(What to work on)
Every line of the records below from the line with "outline open drawer, every instance" up to and including the line with "outline black cable, every instance" must be reproduced exactly, and no line outside that range.

#### Records for the exercise ####

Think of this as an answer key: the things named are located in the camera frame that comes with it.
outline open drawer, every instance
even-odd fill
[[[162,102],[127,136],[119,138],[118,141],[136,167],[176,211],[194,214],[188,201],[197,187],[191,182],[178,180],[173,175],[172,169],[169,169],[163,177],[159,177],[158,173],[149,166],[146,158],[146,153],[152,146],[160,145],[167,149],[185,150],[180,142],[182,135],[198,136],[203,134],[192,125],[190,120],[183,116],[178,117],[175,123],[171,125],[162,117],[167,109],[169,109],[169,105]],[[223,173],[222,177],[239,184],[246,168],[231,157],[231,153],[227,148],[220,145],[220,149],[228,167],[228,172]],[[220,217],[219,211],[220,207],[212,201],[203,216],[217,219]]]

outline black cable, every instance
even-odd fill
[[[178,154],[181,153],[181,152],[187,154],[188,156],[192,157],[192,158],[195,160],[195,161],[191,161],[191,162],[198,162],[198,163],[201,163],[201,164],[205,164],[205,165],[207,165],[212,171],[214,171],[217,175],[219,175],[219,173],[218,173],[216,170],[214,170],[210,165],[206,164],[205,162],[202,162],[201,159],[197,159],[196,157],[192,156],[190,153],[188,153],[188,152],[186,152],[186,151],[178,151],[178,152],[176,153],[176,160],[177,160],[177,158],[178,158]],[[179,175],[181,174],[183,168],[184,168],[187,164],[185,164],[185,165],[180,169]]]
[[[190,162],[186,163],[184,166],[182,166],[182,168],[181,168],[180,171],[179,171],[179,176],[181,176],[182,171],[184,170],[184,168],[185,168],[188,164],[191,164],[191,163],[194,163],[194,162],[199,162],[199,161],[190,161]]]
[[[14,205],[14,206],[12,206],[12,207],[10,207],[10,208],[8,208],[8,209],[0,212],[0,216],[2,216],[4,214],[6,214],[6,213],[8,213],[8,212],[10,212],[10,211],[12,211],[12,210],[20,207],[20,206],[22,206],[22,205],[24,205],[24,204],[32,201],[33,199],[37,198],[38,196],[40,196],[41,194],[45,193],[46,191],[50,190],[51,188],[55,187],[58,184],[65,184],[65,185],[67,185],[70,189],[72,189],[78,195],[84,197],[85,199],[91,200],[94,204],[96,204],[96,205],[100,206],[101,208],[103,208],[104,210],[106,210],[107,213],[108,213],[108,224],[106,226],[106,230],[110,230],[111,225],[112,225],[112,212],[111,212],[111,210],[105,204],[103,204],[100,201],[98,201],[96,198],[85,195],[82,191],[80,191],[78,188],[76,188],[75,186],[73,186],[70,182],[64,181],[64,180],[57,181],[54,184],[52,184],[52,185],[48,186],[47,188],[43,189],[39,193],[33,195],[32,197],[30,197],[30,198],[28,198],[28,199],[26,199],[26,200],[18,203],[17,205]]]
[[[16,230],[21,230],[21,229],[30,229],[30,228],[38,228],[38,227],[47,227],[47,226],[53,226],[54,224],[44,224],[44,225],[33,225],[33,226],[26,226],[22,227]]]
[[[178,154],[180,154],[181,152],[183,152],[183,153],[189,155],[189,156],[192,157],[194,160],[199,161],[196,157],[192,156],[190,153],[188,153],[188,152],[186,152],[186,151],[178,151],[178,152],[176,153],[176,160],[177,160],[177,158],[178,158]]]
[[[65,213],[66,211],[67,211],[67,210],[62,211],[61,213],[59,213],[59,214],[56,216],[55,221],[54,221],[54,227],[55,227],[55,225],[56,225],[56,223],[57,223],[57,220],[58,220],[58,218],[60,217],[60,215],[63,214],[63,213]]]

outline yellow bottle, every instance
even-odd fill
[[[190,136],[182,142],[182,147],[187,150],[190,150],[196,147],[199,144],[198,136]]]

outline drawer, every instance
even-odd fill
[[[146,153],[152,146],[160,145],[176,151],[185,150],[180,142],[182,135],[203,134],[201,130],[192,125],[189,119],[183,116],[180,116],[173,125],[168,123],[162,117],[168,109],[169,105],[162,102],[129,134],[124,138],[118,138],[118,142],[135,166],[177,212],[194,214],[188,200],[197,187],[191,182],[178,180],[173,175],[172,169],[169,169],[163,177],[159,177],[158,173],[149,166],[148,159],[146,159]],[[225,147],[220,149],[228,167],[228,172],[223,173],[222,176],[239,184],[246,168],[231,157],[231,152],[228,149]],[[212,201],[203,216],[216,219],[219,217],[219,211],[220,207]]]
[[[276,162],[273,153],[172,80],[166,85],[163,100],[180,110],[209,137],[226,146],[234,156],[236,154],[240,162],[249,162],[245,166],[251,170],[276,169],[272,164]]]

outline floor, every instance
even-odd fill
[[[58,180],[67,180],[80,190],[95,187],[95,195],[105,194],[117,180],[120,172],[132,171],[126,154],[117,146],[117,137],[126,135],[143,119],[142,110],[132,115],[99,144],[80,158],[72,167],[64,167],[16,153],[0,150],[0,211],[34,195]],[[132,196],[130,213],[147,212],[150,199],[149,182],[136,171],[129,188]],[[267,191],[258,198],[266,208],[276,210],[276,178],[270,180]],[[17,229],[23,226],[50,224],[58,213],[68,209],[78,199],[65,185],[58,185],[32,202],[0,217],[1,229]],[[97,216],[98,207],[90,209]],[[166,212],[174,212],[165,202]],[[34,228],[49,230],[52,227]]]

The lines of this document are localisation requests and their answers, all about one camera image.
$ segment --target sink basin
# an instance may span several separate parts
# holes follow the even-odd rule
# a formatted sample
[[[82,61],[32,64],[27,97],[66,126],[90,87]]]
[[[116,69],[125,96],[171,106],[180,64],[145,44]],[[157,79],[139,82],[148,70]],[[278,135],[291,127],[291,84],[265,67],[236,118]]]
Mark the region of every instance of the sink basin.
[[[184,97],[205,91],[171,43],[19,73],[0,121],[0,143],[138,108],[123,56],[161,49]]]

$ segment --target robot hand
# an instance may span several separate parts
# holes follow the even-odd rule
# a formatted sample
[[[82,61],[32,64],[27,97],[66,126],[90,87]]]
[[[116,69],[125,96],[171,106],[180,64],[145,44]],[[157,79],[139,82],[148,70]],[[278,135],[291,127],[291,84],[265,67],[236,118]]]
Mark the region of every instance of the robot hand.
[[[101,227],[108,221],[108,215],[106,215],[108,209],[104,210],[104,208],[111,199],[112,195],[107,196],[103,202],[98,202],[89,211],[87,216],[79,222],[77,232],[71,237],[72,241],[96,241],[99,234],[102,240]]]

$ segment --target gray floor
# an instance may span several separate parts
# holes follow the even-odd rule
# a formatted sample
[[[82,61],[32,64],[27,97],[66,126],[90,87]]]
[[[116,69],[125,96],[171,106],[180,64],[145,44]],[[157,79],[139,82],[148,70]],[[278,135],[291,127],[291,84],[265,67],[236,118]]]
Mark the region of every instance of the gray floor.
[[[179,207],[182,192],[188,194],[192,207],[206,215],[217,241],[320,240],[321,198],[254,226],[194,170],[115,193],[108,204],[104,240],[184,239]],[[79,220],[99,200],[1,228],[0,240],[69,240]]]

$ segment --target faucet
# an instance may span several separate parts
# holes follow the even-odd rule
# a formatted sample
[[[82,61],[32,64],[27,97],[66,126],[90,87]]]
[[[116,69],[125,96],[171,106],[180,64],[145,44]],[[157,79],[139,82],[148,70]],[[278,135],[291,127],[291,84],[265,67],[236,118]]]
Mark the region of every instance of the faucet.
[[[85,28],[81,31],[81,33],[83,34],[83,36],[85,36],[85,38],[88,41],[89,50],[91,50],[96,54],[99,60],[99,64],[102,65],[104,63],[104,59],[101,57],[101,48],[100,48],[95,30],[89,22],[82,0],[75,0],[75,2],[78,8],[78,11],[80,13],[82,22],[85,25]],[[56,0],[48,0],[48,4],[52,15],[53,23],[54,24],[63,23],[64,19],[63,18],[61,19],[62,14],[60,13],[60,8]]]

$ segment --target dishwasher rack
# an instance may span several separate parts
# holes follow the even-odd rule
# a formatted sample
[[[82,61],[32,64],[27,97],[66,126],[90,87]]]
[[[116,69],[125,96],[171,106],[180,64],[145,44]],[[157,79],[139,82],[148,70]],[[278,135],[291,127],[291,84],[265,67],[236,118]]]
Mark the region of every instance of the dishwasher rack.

####

(Your response)
outline open drawer, every instance
even-odd fill
[[[162,102],[127,136],[119,138],[118,141],[136,167],[176,211],[194,214],[188,201],[197,187],[191,182],[178,180],[173,175],[172,169],[169,169],[163,177],[159,177],[158,173],[149,166],[146,158],[146,153],[152,146],[160,145],[167,149],[185,150],[180,142],[182,135],[198,136],[203,134],[192,125],[190,120],[183,116],[178,117],[175,123],[171,125],[162,117],[167,109],[169,109],[169,105]],[[223,173],[222,177],[239,184],[246,168],[231,157],[231,153],[227,148],[220,145],[220,149],[228,167],[228,172]],[[220,217],[219,211],[220,207],[212,201],[203,216],[217,219]]]

outline black cable, every instance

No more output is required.